Lampung Barat, Harian Umum - Para pedagang Kaki Lima (PKL) di tugu Liwa menyampaikan keluhannya atas rencana pemkab Lambar yang akan memindahkan pusat kuliner malam dari sekitar tugu hara Liwa ke lokasi baru,mengingat lokasi yang baru saat ini jauh dari jalan raya, mereka beralasan bahwa tempat nya nanti tidaklah strategis beresiko mengakibatkan turun nya pendapatan mereka.
salah satu penjual nasi goreng yang biasa di panggil teh Yuni, berharap dirinya dan pedagang lainnya tidak di pindahkan.
saya berjualan disini dari tahun 1994 pas abis gempa dulu itu mas sampe sekarang, kalau bisa kami ini jangan di pindahin lah mas, karena di sini aja pendapatan masih gak tentu apa lagi di tempat yang belakang begitu, ungkap yuni saat kami temui di lapak jualan nya.
dirinya menyampaikan bahwa ia dan rekan-rekan nya siap jika harus ada peraturan baru seperti membayar perbulan, tetapi jangan sampai di pindahkan.
mungkin saya juga gak bertahan lama mas di situ kalo pendapatan nya gak sesuai, mending saya nyewa ruko aja di dekat sini, karena kalo di sana tempat nya terbelakang, kata dia.
begitupun hal yang sama di sampaikan salah satu penjual sate madura yakni Cak Mat ikut berkomentar senada dengan teh Yuni, kami berjualan disini sudah30 tahun di depan tugu Liwa ini.

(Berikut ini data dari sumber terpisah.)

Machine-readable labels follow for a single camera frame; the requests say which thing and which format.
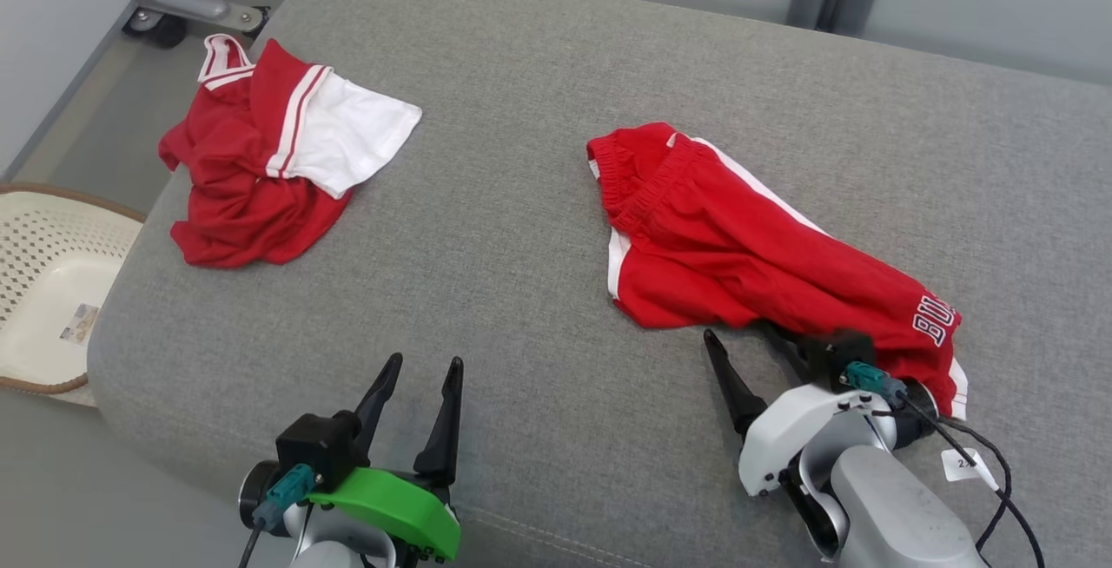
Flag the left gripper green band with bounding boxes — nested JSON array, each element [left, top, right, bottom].
[[308, 353, 464, 562]]

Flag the red and white jersey shirt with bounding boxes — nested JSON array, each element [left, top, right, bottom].
[[158, 34, 423, 269]]

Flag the grey fabric sofa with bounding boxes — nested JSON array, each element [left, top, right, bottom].
[[87, 0, 1112, 568]]

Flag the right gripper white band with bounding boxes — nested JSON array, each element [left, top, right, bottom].
[[704, 325, 896, 498]]

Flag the black caster wheel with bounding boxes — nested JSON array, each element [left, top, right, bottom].
[[122, 12, 188, 50]]

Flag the black cable teal plug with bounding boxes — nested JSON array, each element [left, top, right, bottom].
[[841, 361, 1046, 568], [236, 464, 315, 568]]

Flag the printed sticker in basket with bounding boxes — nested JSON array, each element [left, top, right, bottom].
[[59, 303, 101, 346]]

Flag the cream perforated laundry basket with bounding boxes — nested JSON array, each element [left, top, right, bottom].
[[0, 183, 147, 408]]

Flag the right black cable teal plug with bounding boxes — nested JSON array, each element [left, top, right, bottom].
[[841, 361, 1046, 568]]

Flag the white paper label tag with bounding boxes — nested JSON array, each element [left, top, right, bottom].
[[941, 448, 1000, 491]]

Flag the left black cable teal plug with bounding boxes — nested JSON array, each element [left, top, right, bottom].
[[236, 464, 315, 568]]

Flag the red shorts with white stripes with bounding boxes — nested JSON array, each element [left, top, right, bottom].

kalau kami mau di pindah ini sebenernya ya berat lah, kalau berdagang di situ siapa yang mau beli di sana, sedangkan ini jalan lintas jadi orang dari Bengkulu dari bandar Lampung kalau kemalaman bisa mampir, ucap cak Mat.
padahal kan tempat kami jualan ini jantung kota nya biar keliatan rame, kalau kami gak ada nanti pasti sepi kaya kuburan, tambahnya.
untuk saat ini dirinya hanya dapat berpasrah terhadap apa yang akan terjadi karena dirinya menyebut bahwa ia hanya menumpang di tempat tersebut.
ya kita namanya numpang mau gimana lagi, kalo kata pemda pindah ya kami pindah,walau dengan berat hati.
namun kami berharap kepada pemerintah agar kalau bisa jangan di pindahkan dan kalaupun harus adanya aturan baru tentang retribusi lapak saya dan yang lain tidak keberatan.
tempat jualan saya di sini adalah sumber kehidupan keluarga kami,disinilah kami cari nafkah,disini aja yang terbuka aja pendapatan masih gak nentu apalagi di tempat yang tertutup, pungkasnya.